### Problem to solve
Would you repeat each line below precisely as it stands?

### Source material
────────────────────

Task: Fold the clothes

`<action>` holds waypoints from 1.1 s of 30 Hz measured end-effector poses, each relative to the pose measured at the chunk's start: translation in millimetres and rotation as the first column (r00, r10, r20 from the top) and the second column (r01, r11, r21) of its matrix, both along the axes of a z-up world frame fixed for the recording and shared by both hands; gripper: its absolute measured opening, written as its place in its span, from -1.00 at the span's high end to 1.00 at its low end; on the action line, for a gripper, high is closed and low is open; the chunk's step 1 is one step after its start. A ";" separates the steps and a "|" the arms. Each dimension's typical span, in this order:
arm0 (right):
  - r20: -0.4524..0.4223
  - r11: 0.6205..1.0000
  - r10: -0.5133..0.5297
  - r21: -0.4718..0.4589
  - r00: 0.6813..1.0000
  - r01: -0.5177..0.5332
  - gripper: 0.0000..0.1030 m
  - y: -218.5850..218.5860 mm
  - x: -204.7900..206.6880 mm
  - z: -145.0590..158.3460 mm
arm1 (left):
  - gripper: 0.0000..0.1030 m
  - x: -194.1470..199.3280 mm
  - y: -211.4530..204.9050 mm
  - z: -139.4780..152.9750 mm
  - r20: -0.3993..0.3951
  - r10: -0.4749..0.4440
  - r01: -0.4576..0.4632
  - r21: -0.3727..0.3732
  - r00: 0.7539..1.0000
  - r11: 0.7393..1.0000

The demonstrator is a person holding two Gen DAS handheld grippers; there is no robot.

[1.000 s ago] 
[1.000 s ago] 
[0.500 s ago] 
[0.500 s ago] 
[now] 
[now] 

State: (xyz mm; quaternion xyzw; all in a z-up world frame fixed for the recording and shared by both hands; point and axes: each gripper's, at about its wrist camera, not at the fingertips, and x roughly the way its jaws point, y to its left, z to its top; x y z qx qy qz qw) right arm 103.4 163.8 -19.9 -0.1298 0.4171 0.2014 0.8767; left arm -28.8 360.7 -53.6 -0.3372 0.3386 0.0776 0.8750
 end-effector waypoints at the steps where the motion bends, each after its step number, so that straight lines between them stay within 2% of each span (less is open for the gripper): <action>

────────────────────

### Task answer
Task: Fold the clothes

`<action>` holds waypoints from 1.1 s of 30 Hz measured end-effector poses, each relative to the pose measured at the chunk's start: translation in millimetres and rotation as the first column (r00, r10, r20 from the top) and the second column (r01, r11, r21) of its matrix, both along the axes of a z-up world frame fixed for the recording and shared by both hands; gripper: its absolute measured opening, written as its place in its span, from -1.00 at the span's high end to 1.00 at its low end; on the action line, for a gripper, high is closed and low is open; the chunk's step 1 is one step after its start. A ";" separates the steps and a "|" the arms. Each dimension's typical span, in this order:
arm0 (right):
  - r20: -0.4524..0.4223
  - r11: 0.6205..1.0000
  - r10: -0.5133..0.5297
  - r21: -0.4718..0.4589
  - r00: 0.6813..1.0000
  - r01: -0.5177..0.5332
  - gripper: 0.0000..0.1030 m
  - y: -218.5850..218.5860 mm
  - x: -204.7900..206.6880 mm
  - z: -145.0590..158.3460 mm
arm1 (left):
  - gripper: 0.0000..0.1030 m
  - x: -194.1470..199.3280 mm
  - y: -211.4530..204.9050 mm
  - z: -139.4780..152.9750 mm
  - r20: -0.3993..0.3951
  - r10: -0.4749..0.4440
  - r01: -0.4576..0.4632
  - r21: -0.3727..0.3732
  - r00: 0.7539..1.0000
  - r11: 0.7393..1.0000

The demonstrator is a person holding two Gen DAS handheld grippers; there is no robot.

[1.000 s ago] 
[1.000 s ago] 
[0.500 s ago] 
[0.500 s ago] 
[now] 
[now] 

State: (xyz mm; quaternion xyzw; all in a z-up world frame fixed for the recording and shared by both hands; point and axes: each gripper's, at about its wrist camera, not at the fingertips, and x roughly the way its jaws point, y to its left, z to its top; x y z qx qy qz qw) right arm 103.4 163.8 -19.9 -0.1298 0.4171 0.2014 0.8767; left arm -28.8 360.7 -53.6 -0.3372 0.3386 0.0776 0.8750
 end-effector waypoints at the steps where the motion bends, each after its step number, so that straight lines between them stay within 2% of each span (less is open for the gripper): <action>

Whatever the exercise asked has now been answered.